If a connection is blocked at an earlier stage, it never interacts with later stages. I haven't checked the exact ordering of the dbname vs username privilege checks, but the rest is right.

I ignored pg_ident.conf and username mappings, client cert DN mappings, the details of things like SSPI/GSSAPI and low level auth methods, etc here.

Now, if you're using UNIX sockets (unix_socket_directories, and a libpq host address that's a path or omitted entirely), the PostgreSQL stage is the same except that pg_hba.conf matching doesn't check source-address and looks for local lines instead of host, hostssl or hostnossl lines. The peer auth mode is supported to require a unix username to postgres username match. Details in the manual.
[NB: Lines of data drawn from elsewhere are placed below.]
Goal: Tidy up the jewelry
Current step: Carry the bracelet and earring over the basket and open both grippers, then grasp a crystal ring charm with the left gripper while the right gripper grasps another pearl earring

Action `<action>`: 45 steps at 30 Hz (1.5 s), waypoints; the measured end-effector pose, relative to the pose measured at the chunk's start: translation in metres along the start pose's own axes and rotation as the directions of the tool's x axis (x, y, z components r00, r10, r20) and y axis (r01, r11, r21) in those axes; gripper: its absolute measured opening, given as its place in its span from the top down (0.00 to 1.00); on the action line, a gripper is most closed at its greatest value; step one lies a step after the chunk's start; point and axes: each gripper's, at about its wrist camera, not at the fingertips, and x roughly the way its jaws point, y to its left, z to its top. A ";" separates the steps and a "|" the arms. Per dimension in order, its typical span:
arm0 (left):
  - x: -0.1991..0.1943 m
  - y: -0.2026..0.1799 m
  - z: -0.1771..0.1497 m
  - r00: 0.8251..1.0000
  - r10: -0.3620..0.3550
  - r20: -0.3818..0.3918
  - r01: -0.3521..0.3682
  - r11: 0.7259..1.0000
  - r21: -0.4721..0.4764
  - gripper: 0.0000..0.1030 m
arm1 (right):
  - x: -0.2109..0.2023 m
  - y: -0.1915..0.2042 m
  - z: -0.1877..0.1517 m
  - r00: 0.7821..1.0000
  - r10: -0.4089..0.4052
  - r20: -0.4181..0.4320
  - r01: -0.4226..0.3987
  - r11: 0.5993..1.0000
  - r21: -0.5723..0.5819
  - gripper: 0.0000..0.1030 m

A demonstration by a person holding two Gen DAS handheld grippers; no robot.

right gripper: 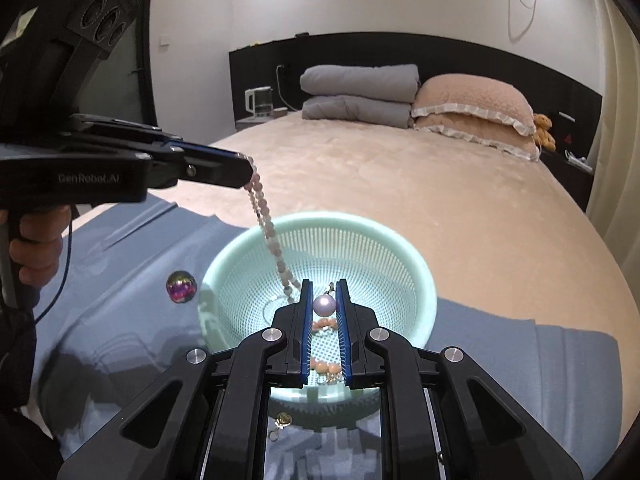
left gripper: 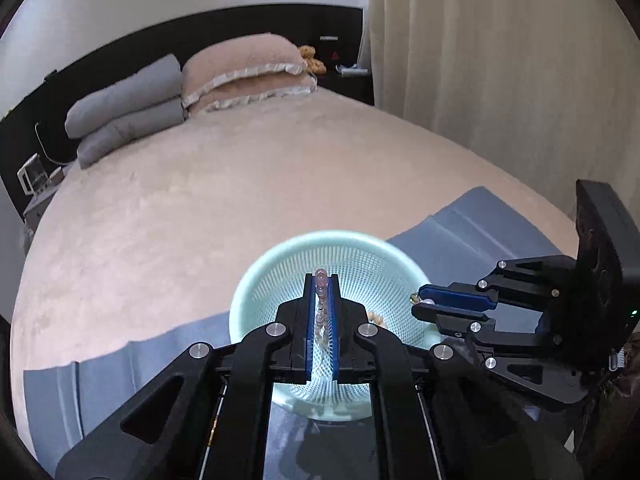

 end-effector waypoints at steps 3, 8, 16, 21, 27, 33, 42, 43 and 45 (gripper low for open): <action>0.022 -0.001 -0.019 0.998 -0.010 -0.058 0.009 1.000 -0.018 0.94 | 0.016 0.003 -0.012 0.999 -0.007 -0.049 0.007 1.000 -0.014 0.89; 0.033 0.003 -0.036 0.995 -0.022 -0.095 0.019 0.999 -0.037 0.94 | 0.024 0.006 -0.017 0.997 0.003 -0.079 -0.005 1.000 -0.025 0.89; 0.025 0.002 -0.045 0.995 -0.015 -0.095 0.016 1.000 0.003 0.61 | 0.019 0.007 -0.019 0.997 -0.010 -0.075 0.006 0.999 -0.047 0.88; 0.014 0.002 -0.048 0.997 -0.009 -0.077 0.013 0.999 0.052 0.29 | 0.011 0.003 -0.024 0.997 -0.022 -0.069 0.020 0.999 -0.031 0.51; -0.015 -0.004 -0.076 0.998 -0.048 -0.043 0.055 0.986 0.158 0.06 | -0.020 -0.006 -0.044 0.999 -0.020 -0.035 0.020 1.000 -0.008 0.16; -0.023 -0.018 -0.127 0.997 -0.032 -0.076 0.053 0.952 0.302 0.06 | -0.054 0.000 -0.067 1.000 0.000 -0.031 -0.001 0.999 -0.048 0.16; -0.024 -0.039 -0.192 0.967 -0.200 -0.160 0.245 0.906 0.347 0.06 | -0.059 0.043 -0.099 0.990 0.087 -0.113 -0.106 0.979 -0.172 0.16; -0.024 -0.041 -0.195 0.963 -0.216 -0.161 0.260 0.901 0.348 0.06 | -0.058 0.047 -0.102 0.988 0.097 -0.119 -0.117 0.978 -0.174 0.16; -0.026 -0.044 -0.199 0.952 -0.263 -0.156 0.301 0.892 0.338 0.06 | -0.055 0.053 -0.108 0.985 0.111 -0.134 -0.134 0.975 -0.178 0.17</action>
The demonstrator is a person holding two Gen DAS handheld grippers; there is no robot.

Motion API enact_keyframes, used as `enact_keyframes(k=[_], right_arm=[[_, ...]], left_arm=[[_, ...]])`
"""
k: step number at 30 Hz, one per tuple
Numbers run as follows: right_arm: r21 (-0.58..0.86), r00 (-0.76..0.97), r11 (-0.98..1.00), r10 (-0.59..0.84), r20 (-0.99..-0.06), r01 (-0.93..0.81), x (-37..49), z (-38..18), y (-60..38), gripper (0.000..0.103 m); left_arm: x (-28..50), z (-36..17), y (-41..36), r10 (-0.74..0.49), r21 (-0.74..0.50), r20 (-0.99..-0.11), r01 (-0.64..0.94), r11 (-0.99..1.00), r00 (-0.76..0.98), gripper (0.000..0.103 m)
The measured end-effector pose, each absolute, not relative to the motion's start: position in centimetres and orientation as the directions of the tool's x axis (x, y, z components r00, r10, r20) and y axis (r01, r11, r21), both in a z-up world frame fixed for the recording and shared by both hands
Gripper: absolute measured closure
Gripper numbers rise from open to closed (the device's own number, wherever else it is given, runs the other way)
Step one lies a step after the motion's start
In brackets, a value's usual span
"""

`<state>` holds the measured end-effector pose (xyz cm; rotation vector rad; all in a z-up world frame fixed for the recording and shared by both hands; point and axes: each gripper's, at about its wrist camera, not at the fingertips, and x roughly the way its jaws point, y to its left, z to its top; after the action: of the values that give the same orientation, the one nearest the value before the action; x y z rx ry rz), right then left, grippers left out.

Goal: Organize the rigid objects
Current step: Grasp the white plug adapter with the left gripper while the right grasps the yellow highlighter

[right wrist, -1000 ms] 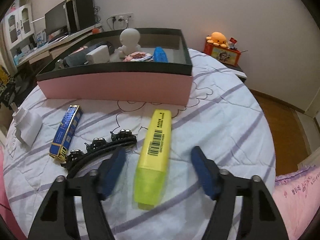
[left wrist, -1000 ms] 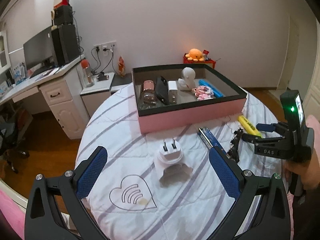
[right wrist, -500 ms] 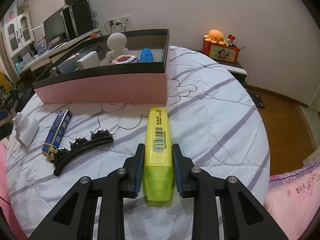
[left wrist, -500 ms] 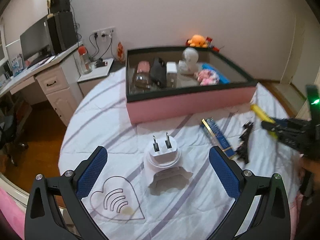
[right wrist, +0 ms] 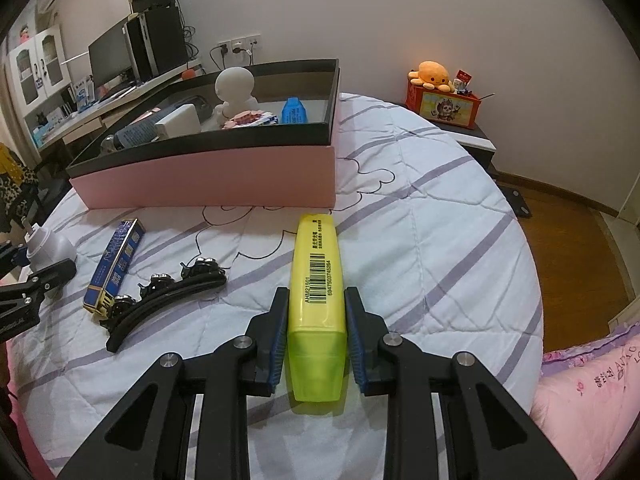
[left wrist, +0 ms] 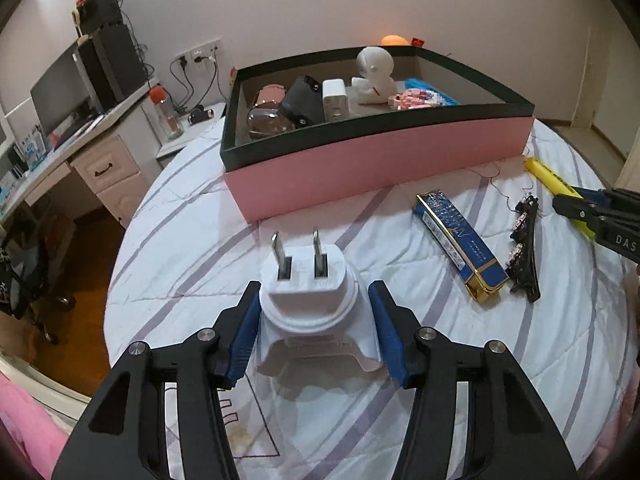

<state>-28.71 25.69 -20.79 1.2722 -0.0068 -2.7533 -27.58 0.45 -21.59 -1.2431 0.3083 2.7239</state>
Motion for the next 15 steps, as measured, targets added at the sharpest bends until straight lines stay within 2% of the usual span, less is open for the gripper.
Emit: enact_keyframes(k=[10,11,13,15], right_arm=[[0.068,-0.647,-0.993,-0.116,-0.754,0.099,-27.8,-20.1,25.6,0.076],[0.072,-0.648,-0.992,-0.12,-0.752,0.101,-27.7,-20.0,25.6,0.076],[0.081,-0.65,-0.991,-0.132,-0.749,0.108,-27.4,-19.6,25.5,0.076],[0.089,-0.652,-0.989,-0.143,-0.745,0.115,-27.1,-19.3,25.4,0.076]], left_arm=[[-25.9,-19.5,-0.1,0.052,0.134,-0.721,-0.212,-0.968,-0.691,0.05],[-25.8,-19.3,-0.1,0.056,0.134,-0.72,-0.217,-0.967,-0.692,0.052],[-25.6,-19.0,-0.1,0.059,0.134,-0.715,-0.219,-0.966,-0.697,0.065],[-25.6,-18.8,-0.2,0.069,0.122,-0.718,-0.222,-0.967,-0.693,0.064]])
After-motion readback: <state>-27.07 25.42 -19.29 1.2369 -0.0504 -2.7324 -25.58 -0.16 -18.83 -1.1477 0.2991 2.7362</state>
Exposing PostgreSQL to the Internet

Let me note that pre-auth exploits for PostgreSQL are not wholly unheard of, but are rare. It's fairly routine to expose PostgreSQL on the Internet directly.

You should use hostssl in pg_hba.conf to enforce SSL connections to protect authentication exchanges and make casual scanning a bit harder. And you should adopt the same protective measures you use for any other Internet-exposed service: use fail2ban or similar, use an IDS, monitor logs, and have firewall rules to exclude anything that you know has no business connecting.
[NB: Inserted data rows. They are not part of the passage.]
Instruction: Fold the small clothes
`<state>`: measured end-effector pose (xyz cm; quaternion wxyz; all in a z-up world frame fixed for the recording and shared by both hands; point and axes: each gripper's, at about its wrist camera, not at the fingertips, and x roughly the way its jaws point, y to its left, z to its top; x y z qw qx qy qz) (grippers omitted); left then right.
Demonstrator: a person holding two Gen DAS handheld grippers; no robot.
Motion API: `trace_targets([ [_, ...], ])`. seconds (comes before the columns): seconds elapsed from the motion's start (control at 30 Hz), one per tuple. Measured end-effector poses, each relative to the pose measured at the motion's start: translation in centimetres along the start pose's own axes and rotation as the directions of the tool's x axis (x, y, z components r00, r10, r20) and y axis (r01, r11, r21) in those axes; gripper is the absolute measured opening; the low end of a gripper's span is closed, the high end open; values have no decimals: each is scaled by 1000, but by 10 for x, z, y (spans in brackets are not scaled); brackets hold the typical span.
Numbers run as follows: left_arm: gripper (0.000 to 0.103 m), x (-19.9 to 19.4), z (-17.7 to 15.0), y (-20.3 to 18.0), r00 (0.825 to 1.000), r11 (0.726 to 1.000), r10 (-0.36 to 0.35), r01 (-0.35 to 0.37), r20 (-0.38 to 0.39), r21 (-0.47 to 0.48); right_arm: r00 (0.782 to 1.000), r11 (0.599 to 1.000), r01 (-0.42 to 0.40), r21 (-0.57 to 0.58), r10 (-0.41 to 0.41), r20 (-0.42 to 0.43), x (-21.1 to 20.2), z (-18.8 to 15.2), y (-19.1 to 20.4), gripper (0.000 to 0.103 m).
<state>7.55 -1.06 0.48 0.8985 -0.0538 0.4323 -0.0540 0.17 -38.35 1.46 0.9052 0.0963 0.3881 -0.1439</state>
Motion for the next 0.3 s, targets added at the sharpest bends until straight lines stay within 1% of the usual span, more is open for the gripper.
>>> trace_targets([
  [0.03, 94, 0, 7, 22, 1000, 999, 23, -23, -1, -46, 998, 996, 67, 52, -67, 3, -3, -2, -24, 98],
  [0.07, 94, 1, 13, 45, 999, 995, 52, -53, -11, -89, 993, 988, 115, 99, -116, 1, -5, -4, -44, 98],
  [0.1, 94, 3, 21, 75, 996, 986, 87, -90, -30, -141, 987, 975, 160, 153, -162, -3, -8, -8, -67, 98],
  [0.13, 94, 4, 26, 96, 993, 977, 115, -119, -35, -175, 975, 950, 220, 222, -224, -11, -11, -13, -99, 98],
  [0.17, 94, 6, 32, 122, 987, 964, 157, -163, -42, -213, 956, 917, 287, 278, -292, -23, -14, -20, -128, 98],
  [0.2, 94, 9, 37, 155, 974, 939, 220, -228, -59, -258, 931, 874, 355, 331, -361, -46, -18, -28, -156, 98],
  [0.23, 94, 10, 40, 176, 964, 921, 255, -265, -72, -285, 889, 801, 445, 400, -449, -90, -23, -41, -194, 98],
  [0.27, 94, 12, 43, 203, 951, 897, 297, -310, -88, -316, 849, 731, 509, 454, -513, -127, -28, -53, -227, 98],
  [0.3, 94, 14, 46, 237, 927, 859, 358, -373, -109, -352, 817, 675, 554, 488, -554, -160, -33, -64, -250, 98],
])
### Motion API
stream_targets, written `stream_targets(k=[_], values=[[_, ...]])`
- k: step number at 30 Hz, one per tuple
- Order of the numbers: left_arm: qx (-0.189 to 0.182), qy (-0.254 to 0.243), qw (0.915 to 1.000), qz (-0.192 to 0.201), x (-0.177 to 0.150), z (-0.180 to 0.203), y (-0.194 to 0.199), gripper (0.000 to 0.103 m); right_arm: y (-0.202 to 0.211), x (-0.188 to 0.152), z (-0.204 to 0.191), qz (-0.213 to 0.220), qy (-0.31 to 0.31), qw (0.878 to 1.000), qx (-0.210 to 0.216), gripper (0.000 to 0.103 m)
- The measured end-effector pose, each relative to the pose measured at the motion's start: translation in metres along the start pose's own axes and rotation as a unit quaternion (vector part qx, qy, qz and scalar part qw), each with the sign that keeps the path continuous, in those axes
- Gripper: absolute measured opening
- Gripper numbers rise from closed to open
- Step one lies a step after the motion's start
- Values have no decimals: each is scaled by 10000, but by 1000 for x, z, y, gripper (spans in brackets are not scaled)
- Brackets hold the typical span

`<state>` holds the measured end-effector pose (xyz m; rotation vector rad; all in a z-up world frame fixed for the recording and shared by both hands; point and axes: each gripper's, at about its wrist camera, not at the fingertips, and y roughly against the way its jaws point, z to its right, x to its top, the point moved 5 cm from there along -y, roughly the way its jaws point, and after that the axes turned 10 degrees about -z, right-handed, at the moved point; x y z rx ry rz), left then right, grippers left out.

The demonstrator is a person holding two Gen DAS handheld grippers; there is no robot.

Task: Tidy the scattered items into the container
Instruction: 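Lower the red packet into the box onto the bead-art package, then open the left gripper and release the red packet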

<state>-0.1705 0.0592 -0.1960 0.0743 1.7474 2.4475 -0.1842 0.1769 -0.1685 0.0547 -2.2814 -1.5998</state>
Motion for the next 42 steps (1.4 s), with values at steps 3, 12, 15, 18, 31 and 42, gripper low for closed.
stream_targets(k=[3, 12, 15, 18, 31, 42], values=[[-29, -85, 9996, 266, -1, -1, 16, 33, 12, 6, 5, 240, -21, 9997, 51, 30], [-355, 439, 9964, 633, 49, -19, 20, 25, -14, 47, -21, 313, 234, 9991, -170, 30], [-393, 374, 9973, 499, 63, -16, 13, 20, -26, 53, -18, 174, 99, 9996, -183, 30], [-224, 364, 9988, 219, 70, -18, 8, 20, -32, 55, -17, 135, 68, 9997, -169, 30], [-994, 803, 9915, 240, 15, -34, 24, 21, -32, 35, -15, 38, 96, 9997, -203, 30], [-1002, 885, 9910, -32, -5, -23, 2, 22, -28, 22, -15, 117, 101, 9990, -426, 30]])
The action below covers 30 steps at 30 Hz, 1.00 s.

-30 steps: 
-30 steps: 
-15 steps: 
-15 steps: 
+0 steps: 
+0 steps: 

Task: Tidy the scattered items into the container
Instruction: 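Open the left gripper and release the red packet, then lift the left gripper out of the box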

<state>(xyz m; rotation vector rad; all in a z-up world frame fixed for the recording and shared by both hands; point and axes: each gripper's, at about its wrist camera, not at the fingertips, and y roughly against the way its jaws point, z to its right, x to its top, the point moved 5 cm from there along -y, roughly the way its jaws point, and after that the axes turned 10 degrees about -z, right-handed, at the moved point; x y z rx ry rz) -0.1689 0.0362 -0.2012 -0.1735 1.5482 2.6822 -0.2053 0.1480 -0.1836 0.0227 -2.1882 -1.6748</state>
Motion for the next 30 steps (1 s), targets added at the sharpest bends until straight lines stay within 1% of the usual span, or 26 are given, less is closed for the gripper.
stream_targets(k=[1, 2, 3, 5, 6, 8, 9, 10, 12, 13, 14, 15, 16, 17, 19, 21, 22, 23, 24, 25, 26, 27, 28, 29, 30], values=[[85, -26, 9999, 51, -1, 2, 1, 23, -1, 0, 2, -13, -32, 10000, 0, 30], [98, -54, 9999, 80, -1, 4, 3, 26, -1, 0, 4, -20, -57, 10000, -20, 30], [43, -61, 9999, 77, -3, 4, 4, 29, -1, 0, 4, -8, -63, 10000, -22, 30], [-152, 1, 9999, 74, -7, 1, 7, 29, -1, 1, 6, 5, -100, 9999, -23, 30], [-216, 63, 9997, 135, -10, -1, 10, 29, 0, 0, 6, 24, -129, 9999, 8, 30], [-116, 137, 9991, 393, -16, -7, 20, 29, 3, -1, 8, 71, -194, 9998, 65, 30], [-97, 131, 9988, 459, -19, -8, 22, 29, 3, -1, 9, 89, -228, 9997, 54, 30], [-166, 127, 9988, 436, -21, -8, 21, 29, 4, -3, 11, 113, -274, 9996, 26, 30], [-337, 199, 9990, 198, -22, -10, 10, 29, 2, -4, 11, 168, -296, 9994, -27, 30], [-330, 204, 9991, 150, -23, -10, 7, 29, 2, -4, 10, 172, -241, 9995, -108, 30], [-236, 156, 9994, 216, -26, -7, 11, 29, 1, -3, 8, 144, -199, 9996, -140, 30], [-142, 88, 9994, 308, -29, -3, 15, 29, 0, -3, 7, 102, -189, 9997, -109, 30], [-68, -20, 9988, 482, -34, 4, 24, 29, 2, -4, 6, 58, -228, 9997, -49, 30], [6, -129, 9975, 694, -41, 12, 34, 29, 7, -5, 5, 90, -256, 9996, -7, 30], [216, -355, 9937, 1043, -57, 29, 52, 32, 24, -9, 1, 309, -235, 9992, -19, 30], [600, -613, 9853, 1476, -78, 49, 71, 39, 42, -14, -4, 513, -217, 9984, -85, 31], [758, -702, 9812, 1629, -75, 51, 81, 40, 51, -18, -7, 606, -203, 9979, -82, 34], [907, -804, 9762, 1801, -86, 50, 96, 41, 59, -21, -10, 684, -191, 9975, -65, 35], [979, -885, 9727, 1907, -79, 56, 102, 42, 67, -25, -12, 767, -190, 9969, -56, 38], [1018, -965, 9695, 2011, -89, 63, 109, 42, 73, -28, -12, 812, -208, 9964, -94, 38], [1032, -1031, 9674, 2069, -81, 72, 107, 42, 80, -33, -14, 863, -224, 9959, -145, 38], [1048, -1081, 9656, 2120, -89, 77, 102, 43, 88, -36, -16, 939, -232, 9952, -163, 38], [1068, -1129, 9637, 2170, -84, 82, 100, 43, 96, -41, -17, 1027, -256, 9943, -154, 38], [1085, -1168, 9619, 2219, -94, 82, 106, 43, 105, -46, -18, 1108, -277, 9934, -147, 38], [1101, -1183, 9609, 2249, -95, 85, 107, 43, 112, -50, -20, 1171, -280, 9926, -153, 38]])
However, if you don't need to expose PostgreSQL to the Internet, don't do it. In particular, if you only need loopback connections, bind PostgreSQL to the loopback address(es) 127.0.0.1 and ::1. Or even better, use unix sockets.

See also


1 The attacker could still exploit OS bugs in the network stack. Or (very unlikely) they might be able to use tricks like source-address spoofing to fool a buggy OS into letting it send an initial packet to PostgreSQL even when it's bound to a different interface. Any modern, sensibly configured OS will prevent that.

2 Internally each listen_addresses entry is used to make a separate listening TCP socket. For UNIX-like OSes it's passed to the bind(...) call on each socket. See postmaster.c around line 1012, if (ListenAddresses), and see the StreamServerPort adapter in src/backend/libpq/pqcomm.c around line 532.